Multivariable analysis of tests for the diagnosis of intrauterine growth restriction

Authors


Abstract

Objectives

To describe how data from antenatal fetal ultrasound biometry, amniotic fluid index and umbilical artery Doppler can be appropriately combined using multivariable models and to investigate how the addition of these ultrasound parameters influences the ability to predict intrauterine growth restriction (IUGR).

Methods

This was a prospective cohort study involving 274 low-risk pregnancies undergoing serial ultrasound examination at predetermined intervals. Standard deviation (Z) scores of the last values for fetal abdominal area (FAA), growth velocity of the FAA, amniotic fluid index (AFI) and umbilical artery Doppler pulsatility index prior to delivery were calculated for 260 fetuses. Customized estimated fetal weight (cEFW) centiles were also calculated using the last EFW before delivery after adjustment for fetal gender, gestational age, birth order and maternal weight, height and ethnic origin. Following delivery the neonatal ponderal index was calculated and centile position obtained. A neonatal ponderal index <25th centile served as the main outcome measure for diagnosis of IUGR. Logistic regression analysis was used to delineate the predictive value of the three fetal growth tests FAA, FAA growth velocity and cEFW and the additional values of AFI and pulsatility index of the umbilical artery.

Results

The areas under the receiver–operating characteristics (ROC) curves (95% confidence interval) for FAA, FAA growth velocity and cEFW alone were 0.819 (0.748–0.891), 0.784 (0.699–0.869) and 0.74 (0.643–0.837), respectively, in the prediction of a neonatal ponderal index <25th centile. The addition of both the AFI and pulsatility index to FAA, FAA growth velocity and cEFW generated small increases in the areas, to 0.831 (0.758–0.904), 0.817 (0.735–0.899) and 0.766 (0.672–0.859), respectively. These improvements in diagnostic prediction were not statistically significant.

Conclusions

The addition of AFI and umbilical artery pulsatility index to the fetal biometry parameters did not significantly increase the ROC areas in the study population. The approach applied in this study is useful in the context of hypothesis generation. Further studies using larger data sets and other predictors should be carried out using the analytical techniques outlined in this paper to determine the contribution of various antenatal tests in the prediction of IUGR. Copyright © 2003 ISUOG. Published by John Wiley & Sons, Ltd.

Introduction

Fetal assessment with ultrasound biometry, amniotic fluid volume assessment and umbilical artery Doppler waveform analysis is frequently practised in modern antenatal care.

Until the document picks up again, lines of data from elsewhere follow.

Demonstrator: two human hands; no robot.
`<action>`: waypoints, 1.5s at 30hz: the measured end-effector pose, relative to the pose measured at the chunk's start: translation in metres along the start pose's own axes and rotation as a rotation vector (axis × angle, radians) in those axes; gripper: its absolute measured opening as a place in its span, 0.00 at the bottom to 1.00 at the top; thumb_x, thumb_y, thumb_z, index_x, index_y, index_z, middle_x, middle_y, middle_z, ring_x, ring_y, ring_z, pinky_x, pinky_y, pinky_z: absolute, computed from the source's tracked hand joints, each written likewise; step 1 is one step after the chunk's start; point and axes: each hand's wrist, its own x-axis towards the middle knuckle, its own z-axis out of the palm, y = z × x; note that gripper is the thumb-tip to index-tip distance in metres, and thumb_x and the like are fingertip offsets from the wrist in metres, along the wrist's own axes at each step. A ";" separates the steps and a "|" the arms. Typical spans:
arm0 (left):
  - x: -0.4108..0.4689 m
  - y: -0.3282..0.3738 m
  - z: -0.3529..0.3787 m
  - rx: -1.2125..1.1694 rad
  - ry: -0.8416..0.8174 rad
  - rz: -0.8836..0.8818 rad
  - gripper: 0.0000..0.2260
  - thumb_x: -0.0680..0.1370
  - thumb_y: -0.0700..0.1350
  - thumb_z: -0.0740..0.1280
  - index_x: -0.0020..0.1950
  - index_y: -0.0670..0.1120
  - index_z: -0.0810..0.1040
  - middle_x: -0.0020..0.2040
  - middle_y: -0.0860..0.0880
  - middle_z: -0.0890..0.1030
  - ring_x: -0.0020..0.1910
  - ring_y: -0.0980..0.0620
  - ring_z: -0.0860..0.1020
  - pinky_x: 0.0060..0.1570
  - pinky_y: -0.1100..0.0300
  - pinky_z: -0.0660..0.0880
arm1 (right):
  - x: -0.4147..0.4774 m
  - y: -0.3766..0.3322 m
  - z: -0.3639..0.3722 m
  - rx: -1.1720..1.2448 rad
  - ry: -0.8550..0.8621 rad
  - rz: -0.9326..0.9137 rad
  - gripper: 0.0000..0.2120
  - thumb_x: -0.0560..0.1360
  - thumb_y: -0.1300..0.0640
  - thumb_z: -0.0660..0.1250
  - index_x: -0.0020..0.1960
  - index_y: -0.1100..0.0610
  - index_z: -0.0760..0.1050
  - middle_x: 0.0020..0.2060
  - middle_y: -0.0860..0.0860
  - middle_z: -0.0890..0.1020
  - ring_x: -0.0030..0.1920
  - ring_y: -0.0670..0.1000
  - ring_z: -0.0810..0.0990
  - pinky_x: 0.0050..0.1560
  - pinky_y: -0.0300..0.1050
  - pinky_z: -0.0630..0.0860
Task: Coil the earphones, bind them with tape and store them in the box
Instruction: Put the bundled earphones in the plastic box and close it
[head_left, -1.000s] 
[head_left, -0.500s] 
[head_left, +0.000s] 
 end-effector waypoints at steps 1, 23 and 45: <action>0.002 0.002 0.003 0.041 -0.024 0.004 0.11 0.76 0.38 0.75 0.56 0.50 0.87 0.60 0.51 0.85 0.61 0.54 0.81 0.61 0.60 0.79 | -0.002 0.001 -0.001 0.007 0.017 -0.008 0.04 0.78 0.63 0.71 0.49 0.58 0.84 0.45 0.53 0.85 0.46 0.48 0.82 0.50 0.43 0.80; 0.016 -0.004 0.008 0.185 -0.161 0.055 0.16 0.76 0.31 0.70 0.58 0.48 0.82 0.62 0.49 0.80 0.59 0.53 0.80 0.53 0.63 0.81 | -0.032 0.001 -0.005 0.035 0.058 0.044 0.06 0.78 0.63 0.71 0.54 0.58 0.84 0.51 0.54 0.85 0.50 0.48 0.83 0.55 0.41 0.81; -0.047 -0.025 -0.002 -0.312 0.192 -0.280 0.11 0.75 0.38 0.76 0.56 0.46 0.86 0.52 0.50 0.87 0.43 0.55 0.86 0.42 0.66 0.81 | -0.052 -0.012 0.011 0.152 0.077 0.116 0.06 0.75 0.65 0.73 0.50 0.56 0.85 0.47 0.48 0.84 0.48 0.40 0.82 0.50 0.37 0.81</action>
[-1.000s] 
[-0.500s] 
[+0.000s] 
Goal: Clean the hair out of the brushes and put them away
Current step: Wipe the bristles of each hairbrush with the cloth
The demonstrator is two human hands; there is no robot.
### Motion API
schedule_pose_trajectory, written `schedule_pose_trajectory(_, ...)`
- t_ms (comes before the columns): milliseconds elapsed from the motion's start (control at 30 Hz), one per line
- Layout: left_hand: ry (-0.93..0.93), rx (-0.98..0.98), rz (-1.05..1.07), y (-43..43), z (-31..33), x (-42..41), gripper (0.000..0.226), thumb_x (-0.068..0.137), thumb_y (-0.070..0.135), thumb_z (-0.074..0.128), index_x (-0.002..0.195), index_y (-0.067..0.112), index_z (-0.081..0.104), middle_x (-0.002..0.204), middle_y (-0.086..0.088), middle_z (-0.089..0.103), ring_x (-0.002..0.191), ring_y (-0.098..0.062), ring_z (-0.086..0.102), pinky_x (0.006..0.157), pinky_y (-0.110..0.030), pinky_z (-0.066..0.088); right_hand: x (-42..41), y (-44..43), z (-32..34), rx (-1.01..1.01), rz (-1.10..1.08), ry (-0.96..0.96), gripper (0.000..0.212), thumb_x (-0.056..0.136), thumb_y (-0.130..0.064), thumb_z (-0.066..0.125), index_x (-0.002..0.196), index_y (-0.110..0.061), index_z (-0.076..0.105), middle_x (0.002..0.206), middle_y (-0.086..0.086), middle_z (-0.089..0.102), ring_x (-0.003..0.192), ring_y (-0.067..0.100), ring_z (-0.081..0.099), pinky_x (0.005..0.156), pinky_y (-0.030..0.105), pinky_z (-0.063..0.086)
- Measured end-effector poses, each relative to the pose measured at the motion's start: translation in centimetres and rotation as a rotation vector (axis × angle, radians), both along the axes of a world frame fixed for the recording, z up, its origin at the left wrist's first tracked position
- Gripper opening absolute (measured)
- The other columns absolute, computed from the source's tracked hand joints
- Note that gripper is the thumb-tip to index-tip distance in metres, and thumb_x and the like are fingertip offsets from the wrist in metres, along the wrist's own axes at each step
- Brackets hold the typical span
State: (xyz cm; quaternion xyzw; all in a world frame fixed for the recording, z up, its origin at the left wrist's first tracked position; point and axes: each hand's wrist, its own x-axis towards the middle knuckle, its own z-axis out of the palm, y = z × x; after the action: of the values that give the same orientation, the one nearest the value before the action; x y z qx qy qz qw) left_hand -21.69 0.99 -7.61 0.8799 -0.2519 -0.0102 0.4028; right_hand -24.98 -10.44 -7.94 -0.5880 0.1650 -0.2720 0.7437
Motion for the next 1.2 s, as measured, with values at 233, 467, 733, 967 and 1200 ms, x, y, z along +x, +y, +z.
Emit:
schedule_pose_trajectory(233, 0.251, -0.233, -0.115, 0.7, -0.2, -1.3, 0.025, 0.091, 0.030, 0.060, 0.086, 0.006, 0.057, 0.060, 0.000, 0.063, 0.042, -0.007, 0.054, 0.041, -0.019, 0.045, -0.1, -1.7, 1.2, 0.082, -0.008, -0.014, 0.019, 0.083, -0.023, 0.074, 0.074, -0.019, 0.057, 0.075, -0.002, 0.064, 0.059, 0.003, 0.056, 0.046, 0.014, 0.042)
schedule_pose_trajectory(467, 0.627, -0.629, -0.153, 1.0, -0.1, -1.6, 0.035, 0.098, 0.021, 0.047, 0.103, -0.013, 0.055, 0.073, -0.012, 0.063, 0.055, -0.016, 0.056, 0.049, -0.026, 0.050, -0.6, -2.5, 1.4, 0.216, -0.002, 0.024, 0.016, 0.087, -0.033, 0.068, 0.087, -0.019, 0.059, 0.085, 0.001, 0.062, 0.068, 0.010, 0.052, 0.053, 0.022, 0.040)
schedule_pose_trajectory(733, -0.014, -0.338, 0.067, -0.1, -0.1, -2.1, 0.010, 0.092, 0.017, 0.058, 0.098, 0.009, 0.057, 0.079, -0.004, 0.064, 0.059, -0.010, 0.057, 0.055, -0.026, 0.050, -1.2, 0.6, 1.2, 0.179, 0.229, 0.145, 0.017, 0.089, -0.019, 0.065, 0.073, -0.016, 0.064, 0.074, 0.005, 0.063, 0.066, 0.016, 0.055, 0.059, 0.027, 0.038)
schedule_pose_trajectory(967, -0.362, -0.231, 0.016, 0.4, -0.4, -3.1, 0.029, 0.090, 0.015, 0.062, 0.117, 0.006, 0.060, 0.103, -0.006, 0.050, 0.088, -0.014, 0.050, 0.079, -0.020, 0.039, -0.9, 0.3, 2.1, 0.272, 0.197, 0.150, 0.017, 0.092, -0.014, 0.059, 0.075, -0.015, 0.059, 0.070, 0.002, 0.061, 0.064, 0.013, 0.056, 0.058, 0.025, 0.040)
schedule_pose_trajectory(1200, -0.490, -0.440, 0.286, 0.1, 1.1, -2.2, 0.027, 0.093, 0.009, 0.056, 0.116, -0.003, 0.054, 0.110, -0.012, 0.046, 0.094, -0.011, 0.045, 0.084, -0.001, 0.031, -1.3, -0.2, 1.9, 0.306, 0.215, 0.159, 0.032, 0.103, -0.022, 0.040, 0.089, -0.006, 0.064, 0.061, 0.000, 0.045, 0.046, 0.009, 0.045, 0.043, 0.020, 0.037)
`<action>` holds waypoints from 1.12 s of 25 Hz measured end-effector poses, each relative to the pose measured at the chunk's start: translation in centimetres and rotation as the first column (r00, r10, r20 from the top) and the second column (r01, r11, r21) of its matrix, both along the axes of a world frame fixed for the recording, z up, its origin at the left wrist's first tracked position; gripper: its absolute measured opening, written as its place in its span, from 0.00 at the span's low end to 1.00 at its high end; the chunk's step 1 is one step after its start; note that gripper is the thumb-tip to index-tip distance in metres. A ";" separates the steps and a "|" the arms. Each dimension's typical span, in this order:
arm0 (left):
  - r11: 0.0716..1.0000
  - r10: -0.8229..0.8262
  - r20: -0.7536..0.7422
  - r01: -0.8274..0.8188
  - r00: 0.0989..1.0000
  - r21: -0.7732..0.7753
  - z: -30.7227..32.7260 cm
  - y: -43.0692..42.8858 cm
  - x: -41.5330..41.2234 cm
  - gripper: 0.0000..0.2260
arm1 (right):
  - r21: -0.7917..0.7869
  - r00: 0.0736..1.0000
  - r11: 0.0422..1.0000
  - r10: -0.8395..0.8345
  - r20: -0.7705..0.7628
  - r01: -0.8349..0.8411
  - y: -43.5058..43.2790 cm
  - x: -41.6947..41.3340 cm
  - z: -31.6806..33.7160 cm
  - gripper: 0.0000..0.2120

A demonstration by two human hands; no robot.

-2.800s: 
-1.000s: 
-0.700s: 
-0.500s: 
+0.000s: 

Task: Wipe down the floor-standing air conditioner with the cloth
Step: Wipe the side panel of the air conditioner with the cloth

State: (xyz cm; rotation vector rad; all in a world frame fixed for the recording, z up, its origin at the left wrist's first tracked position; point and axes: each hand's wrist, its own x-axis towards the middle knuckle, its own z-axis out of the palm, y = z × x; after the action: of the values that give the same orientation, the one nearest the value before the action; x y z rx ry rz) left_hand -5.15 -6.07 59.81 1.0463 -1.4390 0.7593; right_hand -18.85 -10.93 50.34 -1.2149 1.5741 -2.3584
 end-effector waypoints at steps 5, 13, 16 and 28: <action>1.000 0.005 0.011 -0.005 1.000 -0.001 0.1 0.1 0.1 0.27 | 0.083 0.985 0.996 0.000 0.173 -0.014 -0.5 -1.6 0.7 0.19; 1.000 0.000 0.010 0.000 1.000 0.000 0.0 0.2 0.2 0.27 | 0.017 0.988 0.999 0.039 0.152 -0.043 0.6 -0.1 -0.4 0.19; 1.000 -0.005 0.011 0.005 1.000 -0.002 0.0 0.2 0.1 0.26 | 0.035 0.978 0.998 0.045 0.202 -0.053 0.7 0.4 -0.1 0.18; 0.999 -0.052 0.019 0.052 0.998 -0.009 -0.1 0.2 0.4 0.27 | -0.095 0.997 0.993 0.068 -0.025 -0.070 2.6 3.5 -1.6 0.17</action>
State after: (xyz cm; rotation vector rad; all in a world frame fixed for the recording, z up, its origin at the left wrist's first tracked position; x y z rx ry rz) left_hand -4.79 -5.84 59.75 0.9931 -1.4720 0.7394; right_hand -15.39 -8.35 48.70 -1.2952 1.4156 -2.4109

When the clinician is presented with a number of ultrasound parameters, decision-making is inevitably based upon a clinically intuitive combination of these tests. In the published literature, tests are evaluated for their performance independently of each other but such an approach is associated with bias1.

Fetal biometry expressed either as a single measurement or as change in serial measurements performs with varying degrees of success in the prediction of intrauterine growth restriction (IUGR) in both low- and high-risk pregnancies2–4. To our knowledge there is no published description of an appropriate statistical methodology for combining information from more than one ultrasound parameter in the prediction of infants born with evidence of IUGR. This study describes how several ultrasound fetal variables can be appropriately combined using multivariable models and how the addition of different ultrasound parameters influences test performance. In particular, we wanted to examine if the addition of amniotic fluid index (AFI) and Doppler examination of the umbilical artery to standard and customized fetal biometry improved diagnostic prediction.

Methods

Three hundred and thirteen women attending the antenatal clinic at Ninewells Hospital, Dundee, Scotland were enrolled into a study of fetal growth which has previously been described in detail5. Entry criteria were singleton pregnancy, gestational age <85 days confirmed by crown–rump length (CRL) measurement and the absence of recognized risk factors for accelerated or restricted fetal growth including a history of a previous small-for-gestational age infant, existing medical disorders or heavy smoking (>20 cigarettes per day). All the subjects were scanned for fetal anomaly at 18 weeks and subsequently underwent ultrasound examinations at 4-week intervals before 30 weeks and 2-week intervals thereafter until delivery.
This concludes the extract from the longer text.